8. A device for producing medical grade water during space missions, comprising:
a. a heat exchange module having a thermoelectric element and dividing the heat exchange module into a heating chamber for heating the water supply flowing through the device and a cooling chamber for condensing purified water vapor produced by the device into liquid medical grade water;
b. a membrane filter module defining a housing having an inlet port in fluid communication with the heating chamber, the housing containing a membrane capable of separating the water supply into a liquid retentate and a vaporous permeate, a retentate outlet port and a permeate outlet port in fluid communication with the condensing chamber;
c. at least one vacuum valve in fluid communication with the condensing chamber to regulate space vacuum which provides negative pressure to draw water through the device;
d. a water collecting device in fluid communication with the condensing chamber for receiving and collecting the purified liquid medical grade water.

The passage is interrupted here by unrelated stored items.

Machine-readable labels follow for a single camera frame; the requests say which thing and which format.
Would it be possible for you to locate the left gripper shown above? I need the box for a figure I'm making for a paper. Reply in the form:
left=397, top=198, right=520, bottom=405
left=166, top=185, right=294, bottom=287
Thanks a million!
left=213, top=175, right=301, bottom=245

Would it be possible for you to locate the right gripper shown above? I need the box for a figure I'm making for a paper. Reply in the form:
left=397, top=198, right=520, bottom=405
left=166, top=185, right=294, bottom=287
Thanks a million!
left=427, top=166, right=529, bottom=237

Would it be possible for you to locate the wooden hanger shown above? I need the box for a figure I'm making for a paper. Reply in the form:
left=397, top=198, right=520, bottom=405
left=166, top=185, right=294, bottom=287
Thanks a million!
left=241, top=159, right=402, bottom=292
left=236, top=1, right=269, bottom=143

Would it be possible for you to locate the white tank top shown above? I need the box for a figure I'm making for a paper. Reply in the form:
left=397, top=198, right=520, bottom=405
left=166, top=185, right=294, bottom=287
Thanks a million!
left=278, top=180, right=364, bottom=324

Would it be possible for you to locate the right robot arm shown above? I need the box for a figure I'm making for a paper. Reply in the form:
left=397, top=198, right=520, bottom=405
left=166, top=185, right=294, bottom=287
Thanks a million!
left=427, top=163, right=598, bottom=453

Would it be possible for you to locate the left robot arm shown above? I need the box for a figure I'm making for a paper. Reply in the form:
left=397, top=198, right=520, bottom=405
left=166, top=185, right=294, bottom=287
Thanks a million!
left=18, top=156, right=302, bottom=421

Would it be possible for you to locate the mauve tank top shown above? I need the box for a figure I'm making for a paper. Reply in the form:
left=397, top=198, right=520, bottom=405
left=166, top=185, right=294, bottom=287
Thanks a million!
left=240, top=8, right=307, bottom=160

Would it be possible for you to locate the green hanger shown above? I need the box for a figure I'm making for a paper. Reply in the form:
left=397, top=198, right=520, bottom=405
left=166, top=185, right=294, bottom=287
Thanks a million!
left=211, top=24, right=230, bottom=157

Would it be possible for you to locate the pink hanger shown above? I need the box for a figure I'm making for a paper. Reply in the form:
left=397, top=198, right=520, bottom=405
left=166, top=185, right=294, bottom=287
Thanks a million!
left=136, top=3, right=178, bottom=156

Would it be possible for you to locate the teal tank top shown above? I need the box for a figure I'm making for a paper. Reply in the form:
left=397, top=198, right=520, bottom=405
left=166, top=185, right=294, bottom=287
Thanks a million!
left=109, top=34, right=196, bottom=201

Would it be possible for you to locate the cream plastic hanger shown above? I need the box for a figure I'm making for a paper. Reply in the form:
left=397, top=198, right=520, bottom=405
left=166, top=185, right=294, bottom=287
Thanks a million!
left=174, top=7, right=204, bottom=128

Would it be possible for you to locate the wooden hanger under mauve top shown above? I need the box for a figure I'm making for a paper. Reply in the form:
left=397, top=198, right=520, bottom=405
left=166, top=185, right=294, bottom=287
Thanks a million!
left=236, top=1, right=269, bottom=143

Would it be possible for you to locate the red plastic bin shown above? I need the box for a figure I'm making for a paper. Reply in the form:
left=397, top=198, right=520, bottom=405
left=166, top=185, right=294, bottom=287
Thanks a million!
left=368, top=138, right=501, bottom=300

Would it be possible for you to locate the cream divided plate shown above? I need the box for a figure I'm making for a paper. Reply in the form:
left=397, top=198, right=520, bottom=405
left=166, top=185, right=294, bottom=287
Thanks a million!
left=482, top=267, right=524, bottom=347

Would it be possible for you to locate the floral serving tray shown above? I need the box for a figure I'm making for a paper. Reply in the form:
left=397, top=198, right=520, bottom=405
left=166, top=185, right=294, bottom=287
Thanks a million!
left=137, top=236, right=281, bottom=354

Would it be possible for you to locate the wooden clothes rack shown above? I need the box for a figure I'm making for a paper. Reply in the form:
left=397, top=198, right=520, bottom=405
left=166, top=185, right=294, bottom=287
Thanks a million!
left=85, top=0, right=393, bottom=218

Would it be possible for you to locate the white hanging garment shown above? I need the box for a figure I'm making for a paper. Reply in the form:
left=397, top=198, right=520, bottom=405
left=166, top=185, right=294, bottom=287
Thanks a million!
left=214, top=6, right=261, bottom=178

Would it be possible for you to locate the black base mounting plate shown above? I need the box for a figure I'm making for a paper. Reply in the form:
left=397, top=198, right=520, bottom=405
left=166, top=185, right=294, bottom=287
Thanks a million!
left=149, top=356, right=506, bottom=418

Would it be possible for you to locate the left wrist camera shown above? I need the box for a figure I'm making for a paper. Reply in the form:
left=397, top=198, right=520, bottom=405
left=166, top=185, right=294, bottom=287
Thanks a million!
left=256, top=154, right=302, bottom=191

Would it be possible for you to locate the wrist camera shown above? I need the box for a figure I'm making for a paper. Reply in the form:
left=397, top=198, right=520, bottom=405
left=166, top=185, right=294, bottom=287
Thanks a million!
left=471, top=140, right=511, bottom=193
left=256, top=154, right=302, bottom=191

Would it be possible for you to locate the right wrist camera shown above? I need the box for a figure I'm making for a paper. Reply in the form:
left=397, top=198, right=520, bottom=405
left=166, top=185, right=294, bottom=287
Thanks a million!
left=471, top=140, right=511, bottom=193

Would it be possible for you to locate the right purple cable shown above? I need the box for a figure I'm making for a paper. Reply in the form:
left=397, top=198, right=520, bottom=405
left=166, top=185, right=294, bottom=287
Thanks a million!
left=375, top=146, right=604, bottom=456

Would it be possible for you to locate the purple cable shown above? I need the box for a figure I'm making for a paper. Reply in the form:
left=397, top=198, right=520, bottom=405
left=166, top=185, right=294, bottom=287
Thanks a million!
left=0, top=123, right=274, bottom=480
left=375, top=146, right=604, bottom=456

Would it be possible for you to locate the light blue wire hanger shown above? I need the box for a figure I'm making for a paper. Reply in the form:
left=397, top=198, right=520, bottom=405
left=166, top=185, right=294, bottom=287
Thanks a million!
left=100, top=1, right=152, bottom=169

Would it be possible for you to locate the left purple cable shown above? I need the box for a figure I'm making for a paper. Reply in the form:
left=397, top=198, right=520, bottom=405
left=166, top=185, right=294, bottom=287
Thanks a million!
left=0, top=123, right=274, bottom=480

13. A device for producing medical grade water during space mission, comprising:
a. a housing defining an inlet port allowing a water flow into the device;
b. a heat exchange module in fluid communication with the inlet port for heating the water flowing into the device and for cooling and condensing a purified permeate water vapor, the heat exchange module defining
i. a water supply inlet port in fluid communication with the housing inlet port,
ii. a thermoelectric element in fluid communication with the water supply inlet port,
iii. a heated water outlet port in communication with the thermoelectric element allowing heated water to flow from the heat exchange module,
iv. a permeate water inlet port in fluid communication with a the thermoelectric element allowing purified water vapor to cool and condense and
v. a cooled permeate water outlet port in fluid communication with the condensing element;
c. a membrane filter module for separating a retentate water volume and other dissolved solids from a permeate water volume, comprising
i. a membrane filter module housing defining a water supply inlet port, a retentate water outlet port, and a permeate water outlet port,
ii. a membrane attached to a support and mounted in the housing so as to separate an interior of the housing into a separate retentate side and a permeate side, the membrane filter water supply inlet port in fluid communication with the retentate side and the permeate outlet port in fluid communication with the permeate side allowing permeate to flow from the permeate side to the permeate water inlet port of the heat exchange module;
d. at least one vacuum valve in fluid communication with the permeate water outlet port of the heat exchange module to regulate space vacuum which creates negative pressure within the device thereby drawing water through the device; and
e. a water collecting device in fluid communication with the condensing permeate water outlet port for receiving and collecting the purified liquid medical grade water.
24. The device of
This application is based on international application PCT/US 06/36171, filed on Sep. 18, 2006, which claims the benefit of Provisional Application 60/718,039, filed on Sep. 19, 2005, which are herein incorporated in their entirety.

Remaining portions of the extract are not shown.